To Stay in Power, the Leaders of Iraq and Lebanon Should Turn to the Protestors

Faisal Al Yafai

AFP photo: Joseph Eid

The protestors are back on the streets of Iraq, and a deposed prime minister is almost back in Beirut’s Government Palace. History repeated itself in Iraq and Lebanon in October, as protest movements in both countries re-emerged from a difficult summer as strong as before, and Lebanon’s Saad Hariri was named the new prime minister, a year after he dramatically resigned in the face of large-scale protests. Both men should embrace the protestors.

In office, the prime ministers of both countries face similar dilemmas: both must enact deep and widespread reforms, rapidly, in the face of hostile and entrenched political interests, all while watched by a mass protest movement determined to sweep the entire system away. Both face unprecedented international scrutiny. Iraq’s prime minister, Mustafa Al-Kadhimi, has just returned from a tour of London, Paris and Berlin, to gather support for a new economic plan, and Hariri will find France’s Emmanuel Macron, who has taken it upon himself to speak for the people of Lebanon, interested in his choices for the new government.

Yet both also have a significant card to play, if they choose: instead of siding with political parties against the people, they can side with the protestors against those in power.

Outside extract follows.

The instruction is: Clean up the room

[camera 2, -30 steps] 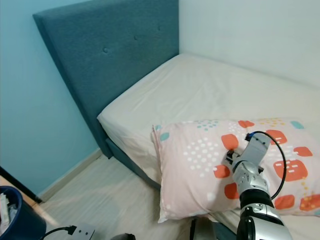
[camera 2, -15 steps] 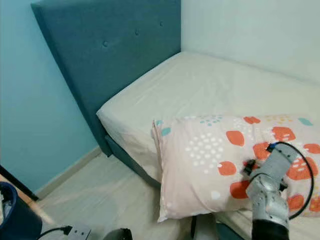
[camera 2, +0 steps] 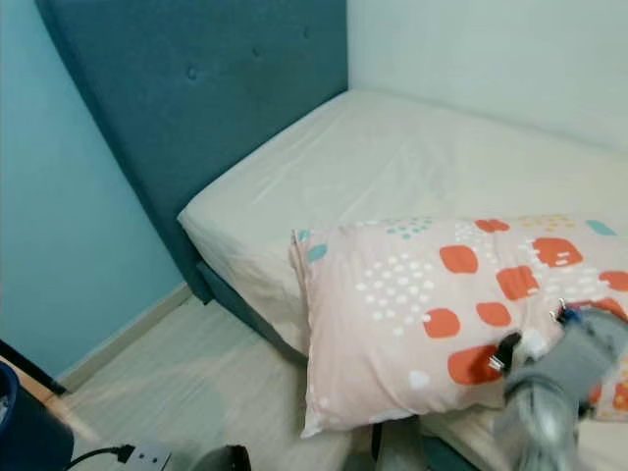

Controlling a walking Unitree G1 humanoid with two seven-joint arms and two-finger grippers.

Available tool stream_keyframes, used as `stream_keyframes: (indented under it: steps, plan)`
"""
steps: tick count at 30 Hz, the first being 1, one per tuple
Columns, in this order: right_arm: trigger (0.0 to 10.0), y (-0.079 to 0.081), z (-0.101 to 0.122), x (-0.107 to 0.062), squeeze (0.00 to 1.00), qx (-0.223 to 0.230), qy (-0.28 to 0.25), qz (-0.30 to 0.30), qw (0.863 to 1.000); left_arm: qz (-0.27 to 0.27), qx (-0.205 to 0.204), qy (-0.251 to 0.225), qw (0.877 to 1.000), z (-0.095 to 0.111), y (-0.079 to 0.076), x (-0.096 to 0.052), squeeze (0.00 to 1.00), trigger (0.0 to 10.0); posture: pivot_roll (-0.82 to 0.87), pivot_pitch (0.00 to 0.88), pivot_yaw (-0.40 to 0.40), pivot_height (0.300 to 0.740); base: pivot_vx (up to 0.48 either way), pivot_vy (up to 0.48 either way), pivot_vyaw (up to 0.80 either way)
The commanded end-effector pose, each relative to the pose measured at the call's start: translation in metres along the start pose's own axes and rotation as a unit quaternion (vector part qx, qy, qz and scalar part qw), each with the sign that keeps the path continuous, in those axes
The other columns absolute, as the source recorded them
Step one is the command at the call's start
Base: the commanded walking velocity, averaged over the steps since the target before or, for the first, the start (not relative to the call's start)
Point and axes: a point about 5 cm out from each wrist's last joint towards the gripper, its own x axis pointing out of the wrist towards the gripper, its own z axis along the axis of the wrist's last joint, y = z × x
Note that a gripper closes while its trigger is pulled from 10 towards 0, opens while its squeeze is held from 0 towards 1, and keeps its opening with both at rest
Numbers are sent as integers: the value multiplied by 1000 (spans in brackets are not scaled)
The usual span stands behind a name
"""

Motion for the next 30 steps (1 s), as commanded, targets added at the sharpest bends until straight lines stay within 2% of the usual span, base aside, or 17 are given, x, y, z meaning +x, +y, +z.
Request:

By publicly taking the side of the protest movements, both could use the power of the street to force widespread reform.

In Iraq, Al-Kadhimi has the harder task.

The protest movement in Iraq is powerful; it brought down the prime minister last year, and has weathered determined attempts by Iraqi security forces, and even militias, to break it apart. Its reappearance on the streets in October signals the movement has no intention of dissipating, regardless of the continued restrictions of the coronavirus pandemic.

Nor does it appear to have lost its radicalism: the protestors still want a wholesale end to the current political system. Previous protests brought on by frustration at a lack of jobs and basic utilities – this when Iraq, with the world’s fourth-largest proven reserves of oil ought to be one of the world’s richest and most developed countries – have morphed into anger at the system and its perpetuation by Iraqi elites.

So if Al-Kadhimi believes he can simply break apart the protests by force, or wait for them to burn out before next year’s election, he will probably be toppled by them instead.

Instead, he should seize the opportunity provided by the protest movement. To do that, he has to show he is on their side, and that means, first and foremost, finding out who is murdering them. Since the start of the protests last year, hundreds of people have been killed or disappeared. Many were simply abducted by armed men without any police or military insignia. When Al-Kadhimi took office in May, he promised an independent investigation and even met families of the dead and disappeared.

But six months on, that investigation has not begun. Starting it should be the first task of the prime minister, and one that will demonstrate a commitment to finding answers. It may also persuade a skeptical protest movement that Al-Kadhimi, a former intelligence chief, is actually on their side.

No politician better knows the power of Lebanon’s protest movement than Hariri: he was the prime minister who was brought down by it last year. In one way, that puts him in a tricky position. As prime minister, he tried to placate the protestors by putting forward tepid reforms, and then failed to protect them as the protest sites were ransacked by unknown groups of men.

But the ensuing year has offered an opportunity following the devastating explosion in Beirut’s port in August. There is an investigation ongoing, though two months on there are still no answers. The protest movement is demanding an international investigation, and here Hariri, the assassination of whose father was also the subject of an international inquiry, could easily grant it.

Done swiftly, these independent investigations will mark a change from what has come before – even if, in the case of Hariri, it was him who came before. It will also signal something more fundamental, that the respective prime ministers are willing to challenge the power of the entrenched elite.

The instinct of both prime ministers will be to seek technical and economic reform, the sort of reform that is palatable to the political elites in a sectarian system, and hope the politics, and the protestors, can be swept aside. Al-Kadhimi has made much of a new, three-year economic plan he believes can end Iraq’s dependence on oil. Hariri, once he has formed a government, will seek to rapidly conclude an IMF bailout that the country desperately needs.

Yet those instincts are misplaced. Siding with the protestors in Beirut and Baghdad is the right thing for both prime ministers to do. Even better, it is smart politics. The protestors provide the prime ministers with a powerful weapon in breaking through the entrenched political class and forcing change. If Al-Kadhimi in Iraq and Hariri in Lebanon carry out widespread reforms in the name of the people protesting on the streets, it would be a necessary victory. They could even call it democracy in action.

Faisal Al Yafai is currently writing a book on the Middle East and is a frequent commentator on international TV news networks. He has worked for news outlets such as The Guardian and the BBC, and reported on the Middle East, Eastern Europe, Asia and Africa.